Vermeiden Sie während Schüben grobe Peelings, heißes Styling, enge Frisuren und häufiges Produktwechseln. Waschen Sie so oft, wie Ihre Kopfhaut es benötigt, verwenden Sie aber an den Tagen ohne Behandlung ein sanftes Shampoo, um Trockenheit zu begrenzen.

Ekzem, Psoriasis und Haarausfall

Wird das Haar wieder nachwachsen?

In den meisten Fällen ja. Sobald die Entzündung unter Kontrolle ist und das Kratzen aufhört, können die Follikel wieder in ihren normalen Zyklus zurückkehren und die Haardichte verbessert sich allmählich. Wenn es starke Schmerzen, nässende Stellen oder dicke Krusten gibt, suchen Sie schnell ärztliche Hilfe, da eine Infektion den Haarausfall verlängern kann.

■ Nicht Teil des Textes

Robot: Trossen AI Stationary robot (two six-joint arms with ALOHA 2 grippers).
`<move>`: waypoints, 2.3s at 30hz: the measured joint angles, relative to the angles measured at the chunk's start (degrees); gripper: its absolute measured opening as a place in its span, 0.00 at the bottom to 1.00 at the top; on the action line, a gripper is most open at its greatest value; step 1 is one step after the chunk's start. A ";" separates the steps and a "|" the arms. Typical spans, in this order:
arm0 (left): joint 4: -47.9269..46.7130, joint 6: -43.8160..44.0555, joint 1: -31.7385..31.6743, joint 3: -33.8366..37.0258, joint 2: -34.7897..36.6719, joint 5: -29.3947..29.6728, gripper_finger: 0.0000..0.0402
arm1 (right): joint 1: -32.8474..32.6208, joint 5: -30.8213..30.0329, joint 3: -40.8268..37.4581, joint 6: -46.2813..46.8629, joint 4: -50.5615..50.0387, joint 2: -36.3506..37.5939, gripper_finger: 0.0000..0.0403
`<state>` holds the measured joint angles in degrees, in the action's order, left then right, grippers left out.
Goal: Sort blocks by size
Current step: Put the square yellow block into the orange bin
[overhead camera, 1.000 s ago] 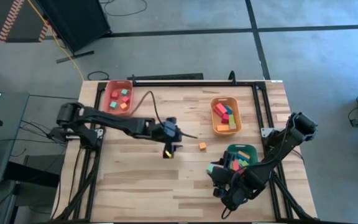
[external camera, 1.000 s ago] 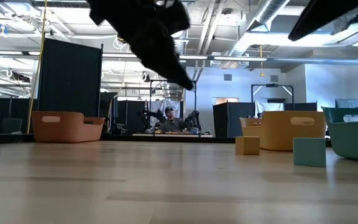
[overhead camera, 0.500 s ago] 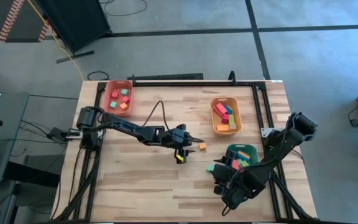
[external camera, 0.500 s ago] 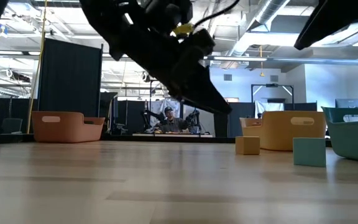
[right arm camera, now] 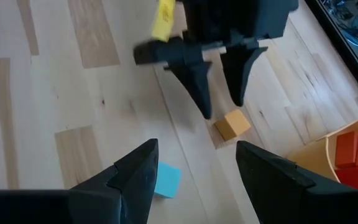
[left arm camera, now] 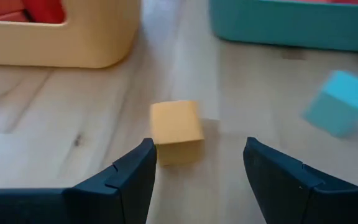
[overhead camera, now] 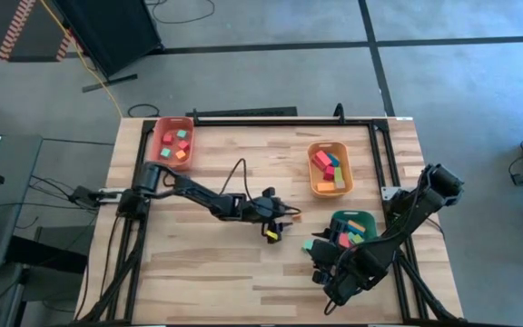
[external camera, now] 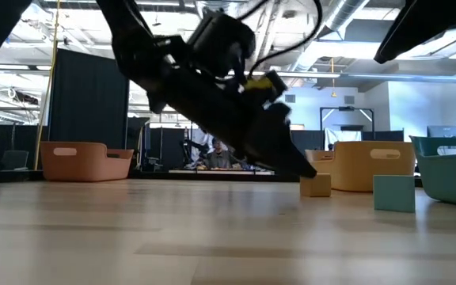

Wann das Nachwachsen länger dauern kann

Wenn eine schwere Entzündung über Monate anhält oder die Kopfhaut durch wiederholte Traumata Narben entwickelt, kann das Nachwachsen langsamer oder unvollständig sein. Das ist selten, aber ein Grund, einen Dermatologen aufzusuchen, wenn Sie glänzende, narbenähnliche Stellen, anhaltende Blutungen oder schnell wachsende Bereiche mit Haarausfall bemerken.

Wann man eine Haartransplantation in Betracht ziehen sollte

Eine Transplantation ist in der Regel nicht der erste Schritt bei durch Ekzem oder Psoriasis bedingtem Ausdünnen, da aktive Entzündungen die Heilung stören können. Wenn die Erkrankung stabil ist und ein Spezialist bestätigt, dass kein Erholungsprozess zu erwarten ist, können chirurgische Optionen wie FUE oder DHI besprochen werden.

Die meisten Kliniken möchten, dass der Zustand der Kopfhaut über einen längeren Zeitraum gut kontrolliert ist, bevor eine Operation geplant wird.

Häufig gestellte Fragen

Kann Ekzem oder Psoriasis dauerhaften Haarausfall verursachen?

Die meisten Haarausfälle sind vorübergehend. Permanenter Verlust ist ungewöhnlich und wahrscheinlicher, wenn durch langanhaltende Entzündungen, Infektionen oder wiederholte Traumata Narben entstanden sind. Wenn Sie glatte, narbenähnliche Stellen oder plötzlich breiter werdende Ausdünnungen sehen, vereinbaren Sie einen Dermatologentermin.

Welche Shampoo-Inhaltsstoffe lohnen sich zum Ausprobieren?

Viele Menschen kommen gut mit Salicylsäure zur Schuppenentfernung, Steinkohlenteer gegen Juckreiz und Rötungen oder Ketoconazol, wenn Schuppen vorhanden sind, zurecht. Ändern Sie jeweils nur einen Faktor und folgen Sie den Anweisungen auf dem Etikett, da übermäßige Anwendung die ohnehin empfindliche Kopfhaut reizen kann.

Ist es sicher, eine Haartransplantation zu machen, wenn ich Psoriasis oder Ekzem auf der Kopfhaut habe?

Das kann es sein, aber das Timing ist entscheidend. Chirurgen empfehlen in der Regel, den Zustand zuerst zu stabilisieren und während aktiver Schübe keine Operation durchzuführen. Ein Dermatologe und ein Transplantationschirurg können einen Plan koordinieren, wenn Sie dies in Erwägung ziehen.